Historic area where Don Cossacks lived was also known as the Great Don Host. Part of the Cossacks, same as some researches, point out Don Cossacks as a separate Eastern-Slavic nationality.
The Rus colony Bila Vezha and then brodnyky were the heralds of Cossack era on Don.
In 1549 complaints of Tatar Prince Yusup and and answer of Ivan IV were sent. The Tatar prince complained about Cossacks’ abuse, while the Tzar answered that they were beyond his authority. Yousup said in one of his complaints: “Sevriuk Cossacks that dwell on Don”, while in another one he mentioned that some “wilful persons” built their “settlements” on Don and used to attack ambassadors.
The Main Don Host (1570–1671) was a military and state formation in the territories of the Don Region defined by the charter of Ivan the Terrible dated January 3, 1570. However, the Main Don Host remained an independent formation. Before recognition by Moscow Tzar, Don Cossacks had their officers and centre in Razdorska. Moscow Tzar’s charter turned to be important political step, as opposed to Cossacks’ relationship with king of Poland, that connected the Don Region with the Muscovy. Moscow Tzar’s charter marked the beginning of the restraint of the Don Cossacks and the reorganisation of liberties into controlled freedoms within military structure.

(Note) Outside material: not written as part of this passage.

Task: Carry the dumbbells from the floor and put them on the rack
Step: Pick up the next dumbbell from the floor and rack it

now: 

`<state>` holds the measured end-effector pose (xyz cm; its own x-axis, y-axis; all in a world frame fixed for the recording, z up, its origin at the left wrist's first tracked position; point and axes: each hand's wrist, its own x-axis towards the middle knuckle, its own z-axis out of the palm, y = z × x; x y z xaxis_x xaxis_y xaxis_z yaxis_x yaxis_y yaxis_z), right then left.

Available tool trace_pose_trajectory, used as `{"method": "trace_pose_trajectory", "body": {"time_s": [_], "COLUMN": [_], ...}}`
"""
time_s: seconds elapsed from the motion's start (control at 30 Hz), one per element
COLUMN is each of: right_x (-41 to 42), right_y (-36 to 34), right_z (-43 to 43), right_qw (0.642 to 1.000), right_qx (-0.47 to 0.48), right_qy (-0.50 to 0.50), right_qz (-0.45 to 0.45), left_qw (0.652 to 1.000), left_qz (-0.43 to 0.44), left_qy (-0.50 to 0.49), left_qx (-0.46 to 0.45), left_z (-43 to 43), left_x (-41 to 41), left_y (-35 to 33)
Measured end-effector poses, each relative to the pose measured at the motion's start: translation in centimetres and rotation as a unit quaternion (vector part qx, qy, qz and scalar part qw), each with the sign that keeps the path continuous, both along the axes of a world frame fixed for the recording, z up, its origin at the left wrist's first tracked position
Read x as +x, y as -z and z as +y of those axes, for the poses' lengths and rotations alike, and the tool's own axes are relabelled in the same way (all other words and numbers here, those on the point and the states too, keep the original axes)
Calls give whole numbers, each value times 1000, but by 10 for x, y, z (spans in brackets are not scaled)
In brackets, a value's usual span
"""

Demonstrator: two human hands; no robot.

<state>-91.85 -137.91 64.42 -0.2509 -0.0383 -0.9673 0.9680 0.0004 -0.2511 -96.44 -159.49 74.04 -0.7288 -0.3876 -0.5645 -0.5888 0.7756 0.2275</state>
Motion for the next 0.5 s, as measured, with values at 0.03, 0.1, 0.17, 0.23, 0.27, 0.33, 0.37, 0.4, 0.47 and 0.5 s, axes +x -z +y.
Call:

Otaman settlements: the Village of Rozdory (1500s–1622), the Village of Monastyrskyi Horodok (1622–1637), the City of Azov (1637–1642), the Village of Makhyn Ostriv (1642–1645), the Town of Cherkask (1645–1806), the City of Novocherkassk (1806–1920).
In 1671 the Main Don Host swore allegiance to Moscow Tzar and Muscovy, thus losing independence. After taking the oath, they started to be named Don Cossack Host.
In 1584, Don Host swore allegiance to Tzar Fyodor I Ivanovich. In 1612–1615, the host transferred from Razriadny Prikaz to Posolsky Prikaz and swore allegiance to Mikhail Fyodorovich Romanov.
In 1700, by order of Peter I, procedure of gathering for military command was changed. From then on only village otamans had to attend the gathering. Until 1716, the Russian Empire maintained relations with the Don Host region through Posolsky Prikaz, same as with all other independent states.
The Don Host fell under control of the Governing Senate in 1716 and under control of the War Collegium in 1721.